Part of the concern was based on the rising interest rate environment, President Trump has clearly voiced his displeasure with the Feds path to higher rates and this no doubt played its roll in yesterday’s Fed selloff. There will be plenty that argue the selloff was needed, simply a correction in the never ending bull market, and we’ll be watching closely to see how the week closes out. Looks like the (10 year) bull run will be thanks to Trump but the selloff will be the Feds fault. Let’s not forget about tariffs and trade wars, we are seeing some early evidence of this beginning to bite, not just in the US but globally. The IMF revised forecasts lower on Monday but they were simply falling in line with most other analysts who raised concerns two months ago.

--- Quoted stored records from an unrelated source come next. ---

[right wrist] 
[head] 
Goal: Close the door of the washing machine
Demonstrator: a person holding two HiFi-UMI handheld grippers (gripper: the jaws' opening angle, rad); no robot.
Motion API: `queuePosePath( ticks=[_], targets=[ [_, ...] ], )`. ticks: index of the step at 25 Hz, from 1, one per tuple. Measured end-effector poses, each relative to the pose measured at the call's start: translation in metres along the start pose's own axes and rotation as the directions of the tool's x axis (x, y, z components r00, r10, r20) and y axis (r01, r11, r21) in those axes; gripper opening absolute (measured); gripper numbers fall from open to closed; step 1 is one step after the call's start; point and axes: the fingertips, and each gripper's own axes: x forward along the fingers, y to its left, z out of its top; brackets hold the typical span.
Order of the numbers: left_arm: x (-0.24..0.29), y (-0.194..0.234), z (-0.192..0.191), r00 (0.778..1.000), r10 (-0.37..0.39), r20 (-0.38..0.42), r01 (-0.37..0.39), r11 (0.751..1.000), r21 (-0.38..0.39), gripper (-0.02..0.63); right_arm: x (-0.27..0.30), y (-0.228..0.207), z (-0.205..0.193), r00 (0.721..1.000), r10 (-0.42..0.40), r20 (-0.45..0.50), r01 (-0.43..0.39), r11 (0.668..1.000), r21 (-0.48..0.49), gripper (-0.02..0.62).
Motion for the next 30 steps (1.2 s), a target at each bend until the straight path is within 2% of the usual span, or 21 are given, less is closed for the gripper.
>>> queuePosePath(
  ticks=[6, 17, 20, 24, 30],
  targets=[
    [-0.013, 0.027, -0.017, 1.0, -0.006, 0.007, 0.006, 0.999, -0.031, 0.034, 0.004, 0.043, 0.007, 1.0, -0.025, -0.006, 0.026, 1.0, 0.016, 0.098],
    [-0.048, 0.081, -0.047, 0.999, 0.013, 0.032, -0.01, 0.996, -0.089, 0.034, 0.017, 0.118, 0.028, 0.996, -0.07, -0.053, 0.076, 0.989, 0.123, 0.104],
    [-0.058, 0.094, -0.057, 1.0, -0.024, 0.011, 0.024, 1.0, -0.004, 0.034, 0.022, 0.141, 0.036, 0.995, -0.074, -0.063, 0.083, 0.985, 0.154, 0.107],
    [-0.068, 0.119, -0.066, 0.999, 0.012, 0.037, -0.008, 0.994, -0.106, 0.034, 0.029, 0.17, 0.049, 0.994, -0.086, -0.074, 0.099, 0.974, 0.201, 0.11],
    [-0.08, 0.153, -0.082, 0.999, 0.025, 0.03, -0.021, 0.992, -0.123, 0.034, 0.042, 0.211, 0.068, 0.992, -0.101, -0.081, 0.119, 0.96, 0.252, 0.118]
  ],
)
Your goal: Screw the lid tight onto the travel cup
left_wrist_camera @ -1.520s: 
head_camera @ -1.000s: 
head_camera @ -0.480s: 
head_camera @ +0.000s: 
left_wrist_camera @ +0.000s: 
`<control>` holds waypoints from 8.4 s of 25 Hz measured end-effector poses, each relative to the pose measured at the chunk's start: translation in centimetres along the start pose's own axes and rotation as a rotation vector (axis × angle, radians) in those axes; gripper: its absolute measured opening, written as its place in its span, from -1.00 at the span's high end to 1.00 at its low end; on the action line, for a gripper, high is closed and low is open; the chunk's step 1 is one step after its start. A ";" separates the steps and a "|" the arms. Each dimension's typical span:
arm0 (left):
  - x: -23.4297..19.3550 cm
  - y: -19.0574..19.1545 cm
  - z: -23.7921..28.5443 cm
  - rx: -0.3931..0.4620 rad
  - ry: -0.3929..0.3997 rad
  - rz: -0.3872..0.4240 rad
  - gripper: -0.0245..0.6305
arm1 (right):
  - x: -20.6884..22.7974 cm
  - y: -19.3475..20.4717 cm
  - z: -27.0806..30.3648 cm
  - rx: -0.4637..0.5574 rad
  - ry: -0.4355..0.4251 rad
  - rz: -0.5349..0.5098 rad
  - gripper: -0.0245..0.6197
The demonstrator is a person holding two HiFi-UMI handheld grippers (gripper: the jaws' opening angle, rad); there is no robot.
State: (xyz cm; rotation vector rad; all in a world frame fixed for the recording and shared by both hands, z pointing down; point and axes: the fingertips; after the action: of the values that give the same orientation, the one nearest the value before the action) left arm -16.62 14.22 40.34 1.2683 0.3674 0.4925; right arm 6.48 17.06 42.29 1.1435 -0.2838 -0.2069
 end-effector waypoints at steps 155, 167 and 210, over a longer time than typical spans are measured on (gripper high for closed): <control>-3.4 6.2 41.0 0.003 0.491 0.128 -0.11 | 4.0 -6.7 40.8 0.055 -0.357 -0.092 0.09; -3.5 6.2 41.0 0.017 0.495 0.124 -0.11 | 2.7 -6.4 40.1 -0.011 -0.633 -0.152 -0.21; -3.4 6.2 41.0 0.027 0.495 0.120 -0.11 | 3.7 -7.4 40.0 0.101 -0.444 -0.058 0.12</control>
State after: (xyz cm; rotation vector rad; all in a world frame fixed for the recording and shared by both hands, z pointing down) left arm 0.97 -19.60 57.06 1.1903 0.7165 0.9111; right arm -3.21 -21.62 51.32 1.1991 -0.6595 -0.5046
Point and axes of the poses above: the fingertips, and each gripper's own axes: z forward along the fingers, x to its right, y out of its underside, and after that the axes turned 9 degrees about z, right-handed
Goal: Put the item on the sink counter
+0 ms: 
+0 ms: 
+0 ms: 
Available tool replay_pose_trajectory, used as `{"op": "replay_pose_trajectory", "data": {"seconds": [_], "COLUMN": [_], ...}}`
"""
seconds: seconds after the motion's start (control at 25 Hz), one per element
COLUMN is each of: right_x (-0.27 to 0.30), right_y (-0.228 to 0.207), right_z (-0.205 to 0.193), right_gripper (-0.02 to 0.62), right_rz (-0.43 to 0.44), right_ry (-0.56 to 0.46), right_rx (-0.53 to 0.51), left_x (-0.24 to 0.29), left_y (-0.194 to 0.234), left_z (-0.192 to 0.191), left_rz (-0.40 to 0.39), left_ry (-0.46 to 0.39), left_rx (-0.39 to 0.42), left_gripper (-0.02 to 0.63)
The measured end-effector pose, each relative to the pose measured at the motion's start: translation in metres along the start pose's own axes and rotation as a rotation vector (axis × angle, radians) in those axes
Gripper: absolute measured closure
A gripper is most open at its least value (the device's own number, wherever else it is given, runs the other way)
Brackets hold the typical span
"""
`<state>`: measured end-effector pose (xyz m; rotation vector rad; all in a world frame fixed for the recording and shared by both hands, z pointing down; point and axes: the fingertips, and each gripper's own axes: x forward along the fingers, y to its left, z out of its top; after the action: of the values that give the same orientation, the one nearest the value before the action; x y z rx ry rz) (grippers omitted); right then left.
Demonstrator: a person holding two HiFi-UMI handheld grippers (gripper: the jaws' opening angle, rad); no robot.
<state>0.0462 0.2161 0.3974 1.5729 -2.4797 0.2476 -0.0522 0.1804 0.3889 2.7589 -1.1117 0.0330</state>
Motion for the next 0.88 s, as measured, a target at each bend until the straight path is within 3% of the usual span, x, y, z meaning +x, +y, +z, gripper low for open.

With the focus on the Fed and greenback it was not surprising to see USD selling. Almost every time Trump makes these comments on the USD it faces some selling and yesterday was no different. Needless to say the dollar’s decline against the safe haven JPY was the most notable. USDJPY now down over 2% from last week’s highs. The dollar also faces selling across the board however, from EUR and GBP yesterday and even AUD and NZD thus far today. EURUSD managed to rally back above 1.1500, while yesterday GBPUSD was capped at 1.3200 area. There were a couple of Fed speakers across the wires yesterday evening and most notable was Evans who pointed out how unusual it was a for a US President to continue to comment on monetary policy, especially negatively. CPI data headlines the US calendar later, while not the Feds favoured measure of inflation it could still see some further USD selling should inflation drop below the 2.4% guided.

UK data was pretty grim yesterday. Trade balance data was worse than expected, as was August GDP at 0%, construction output was weaker and the index of services also at 0%. The one upside was better than expected industrial production data. The BOE’s Haldane was also speaking and raised concerns on the low levels of productivity, stating there was little the BOE could do about that. The UK economy is approaching a very dangerous point and this all before we experience any real Brexit disruption. Brexit headlines has tended to be positive since the weekend but one flash across the newswires yesterday evening highlighted the UK Government still see “significant obstacles to overcome”. We’ll be headline watching on this front today.

EURUSD high this morning was 1.1572 so that marks some light resistance higher but 1.1628 provides a larger back stop should USD selling accelerate. Below that we’ll just be looking for a move back towards 1.1500.
EURGBP saw support at .8722, again that region has been prime for a EURGBP bounce higher we are back up to .8750 are currently and resistance comes in around .8780 with .8800 the primary target to a move back.
GBPUSD is now sub 1.3200, 1.3180 provides some light support and below there 1.3130 looks likely to be the next stop on a move lower.